Октав-Шербонно постоял несколько минут над тощей, костлявой, мертвенно-бледной оболочкой, которая без поддержки могучей души, только что оживлявшей ее, почти сразу же явила признаки крайней дряхлости и превратилась в труп.

– Прощайте, бедные человеческие лохмотья, жалкое рубище с прорехами на локтях и расползшимися швами, которое я семьдесят лет влачил по пяти частям света! Ты славно послужило мне, я привык к тебе за долгие годы, не без сожалений я покидаю тебя! Но с этой юной оболочкой, чье здоровье отныне в надежных руках, я смогу продолжить исследования, смогу прочитать еще несколько слов из великой книги, и смерть не захлопнет ее на самом интересном месте со словами: «Конец!»

Завершив надгробную речь, адресованную самому себе. Октав Шербонно, или Бальтазар де Савиль, спокойным шагом удалился, чтобы вступить во владение новой жизнью.

Граф Олаф Лабинский, вернувшись в свой особняк, прежде всего поинтересовался, может ли графиня его принять.

Он нашел ее на заросшей мхом скамейке в оранжерее, залитой теплым и ясным светом, который проникал сквозь наполовину приподнятые рамы, посреди настоящего девственного леса, полного экзотических тропических растений. Она читала Новалиса[283], одного из самых тонких, воздушных и возвышенных авторов, рожденных немецким спиритуализмом[284]; графиня не любила книг, описывающих жизнь как она есть, они казались ей слишком грубыми, поскольку сама она жила в мире, полном любви и поэзии.

Прасковья отложила книгу и медленно подняла глаза на графа. Она боялась вновь увидеть в черных глазах мужа тот жгучий, беспокойный, одержимый взгляд, который так болезненно смущал ее и который казался ей – безумие, нелепость – взглядом другого!

В глазах Олафа сияла чистая радость, горел огонь любви целомудренной и ясной; чужая душа, искажавшая его черты, навсегда улетучилась: Прасковья тут же узнала своего обожаемого Олафа, и радостный румянец мгновенно оттенил ее нежные щечки. Она не знала о превращениях, проделанных доктором Бальтазаром Шербонно, но ее тонкая чувствительная натура, пусть неосознанно, сразу уловила перемену.
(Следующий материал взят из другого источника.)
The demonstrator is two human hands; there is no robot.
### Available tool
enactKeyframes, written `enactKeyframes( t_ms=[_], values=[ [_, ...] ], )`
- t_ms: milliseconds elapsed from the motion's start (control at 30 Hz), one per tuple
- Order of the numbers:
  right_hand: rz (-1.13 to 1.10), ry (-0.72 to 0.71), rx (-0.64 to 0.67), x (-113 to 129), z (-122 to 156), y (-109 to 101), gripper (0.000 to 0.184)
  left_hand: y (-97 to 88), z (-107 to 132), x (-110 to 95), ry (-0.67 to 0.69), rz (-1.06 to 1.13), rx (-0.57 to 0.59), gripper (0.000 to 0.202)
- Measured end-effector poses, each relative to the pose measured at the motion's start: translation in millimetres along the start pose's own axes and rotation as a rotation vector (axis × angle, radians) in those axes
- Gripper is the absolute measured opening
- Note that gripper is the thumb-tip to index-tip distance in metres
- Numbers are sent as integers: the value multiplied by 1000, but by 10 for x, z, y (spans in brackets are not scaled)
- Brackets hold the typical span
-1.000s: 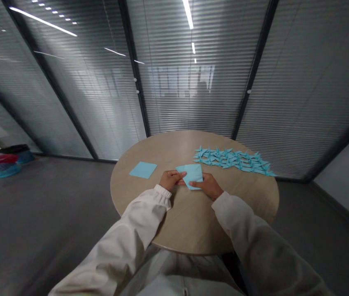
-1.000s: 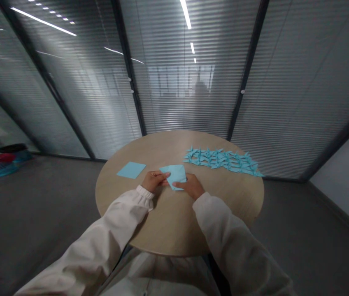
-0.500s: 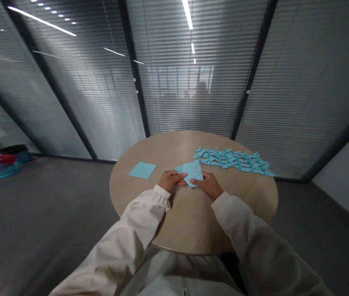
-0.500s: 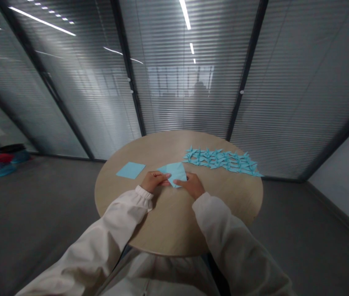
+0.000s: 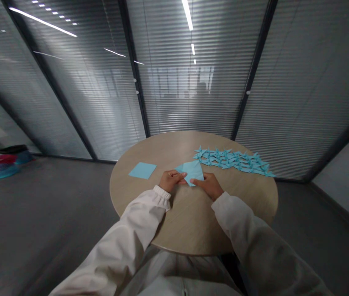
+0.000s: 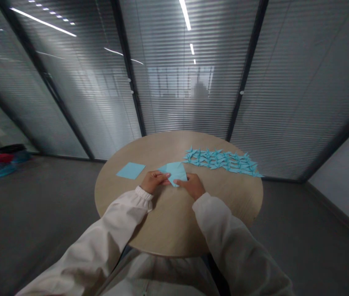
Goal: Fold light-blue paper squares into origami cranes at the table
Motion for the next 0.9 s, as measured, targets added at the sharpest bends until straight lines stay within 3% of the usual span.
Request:
enactKeyframes(
  t_ms=[433, 600, 900],
  values=[
    [79, -61, 0, -12, -33, 3, 42, -12, 34, -61, -27, -45, -51, 39],
    [107, -83, -4, -24, -35, -10, 42, 40, 31, 13, -80, -83, 38, 39],
    [96, -82, 51, 17, -36, 48, 38, -38, -2, -2, 19, -208, 9, 38]
  ],
)
Point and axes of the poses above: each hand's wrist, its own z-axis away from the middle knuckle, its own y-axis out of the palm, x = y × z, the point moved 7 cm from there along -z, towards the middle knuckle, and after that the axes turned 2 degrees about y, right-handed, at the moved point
– Что вы читаете, дорогая Прасковья? – Олаф подобрал со скамейки книгу в голубом сафьяновом переплете. – А, история Генриха фон Офтердингена[285]! Та самая книга, за которой я помчался во весь опор в Могилев в тот день, когда за обедом вы признались, что хотели бы ее почитать. В полночь она была на круглом столике около вашей лампы… но я совсем загнал бедного Ральфа!
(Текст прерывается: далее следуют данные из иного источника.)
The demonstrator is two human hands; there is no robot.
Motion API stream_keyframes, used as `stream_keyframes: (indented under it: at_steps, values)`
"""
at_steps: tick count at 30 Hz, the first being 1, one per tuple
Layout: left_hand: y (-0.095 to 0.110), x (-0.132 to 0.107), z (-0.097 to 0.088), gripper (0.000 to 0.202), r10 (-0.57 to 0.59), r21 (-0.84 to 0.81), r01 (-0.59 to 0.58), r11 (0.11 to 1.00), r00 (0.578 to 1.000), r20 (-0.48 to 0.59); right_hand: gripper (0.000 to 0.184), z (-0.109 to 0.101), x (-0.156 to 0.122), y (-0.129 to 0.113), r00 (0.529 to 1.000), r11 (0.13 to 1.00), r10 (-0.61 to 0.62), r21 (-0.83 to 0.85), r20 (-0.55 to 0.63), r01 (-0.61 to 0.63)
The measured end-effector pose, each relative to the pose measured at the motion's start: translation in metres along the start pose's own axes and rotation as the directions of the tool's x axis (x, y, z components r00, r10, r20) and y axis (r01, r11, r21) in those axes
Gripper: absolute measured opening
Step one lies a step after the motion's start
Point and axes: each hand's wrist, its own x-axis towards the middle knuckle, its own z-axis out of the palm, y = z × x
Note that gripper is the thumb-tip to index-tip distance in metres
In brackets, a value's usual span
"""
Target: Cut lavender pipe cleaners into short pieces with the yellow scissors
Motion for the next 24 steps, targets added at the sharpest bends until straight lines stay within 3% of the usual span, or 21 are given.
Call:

– А я сказала, что больше никогда в вашем присутствии не выкажу ни одного желания. Вы, как тот испанский гранд, который просил свою возлюбленную не смотреть на звезды, поскольку никак не сможет их достать для нее.
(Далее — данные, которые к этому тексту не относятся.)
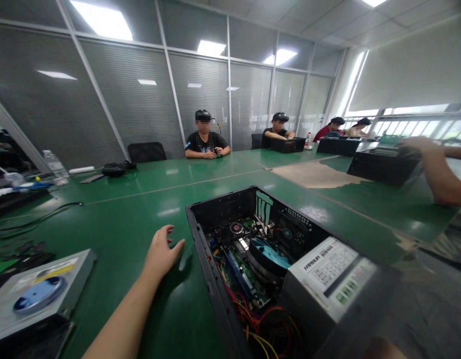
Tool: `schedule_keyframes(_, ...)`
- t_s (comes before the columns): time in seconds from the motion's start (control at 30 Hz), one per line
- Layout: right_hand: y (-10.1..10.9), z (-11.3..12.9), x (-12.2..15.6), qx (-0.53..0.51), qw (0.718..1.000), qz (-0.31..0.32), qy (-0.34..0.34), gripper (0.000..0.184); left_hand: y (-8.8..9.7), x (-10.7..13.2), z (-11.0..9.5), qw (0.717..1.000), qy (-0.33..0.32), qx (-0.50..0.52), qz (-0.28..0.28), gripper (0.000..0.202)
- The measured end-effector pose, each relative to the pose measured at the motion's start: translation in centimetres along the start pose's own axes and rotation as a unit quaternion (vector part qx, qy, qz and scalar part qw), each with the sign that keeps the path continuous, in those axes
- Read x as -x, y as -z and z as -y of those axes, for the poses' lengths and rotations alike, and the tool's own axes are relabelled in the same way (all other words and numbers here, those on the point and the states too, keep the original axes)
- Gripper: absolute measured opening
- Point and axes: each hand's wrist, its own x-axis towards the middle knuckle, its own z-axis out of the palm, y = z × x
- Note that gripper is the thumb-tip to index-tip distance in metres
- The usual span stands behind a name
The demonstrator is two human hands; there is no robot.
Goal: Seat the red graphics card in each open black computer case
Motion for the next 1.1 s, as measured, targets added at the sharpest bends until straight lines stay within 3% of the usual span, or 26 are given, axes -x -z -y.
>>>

– Если ты взглянешь на одну из них, – ответил граф, – я постараюсь взобраться на небо и выпросить ее у Бога.

Слушая мужа, графиня отбросила прядь, выбившуюся из ее расчесанных на пробор волос и переливавшуюся в лучах солнца. Рукав соскользнул вниз и обнажил прекрасную руку, запястье которой обвивала ящерица, усыпанная бирюзой, та самая, что была на Прасковье в столь роковой для Октава день ее появления в Кашинах.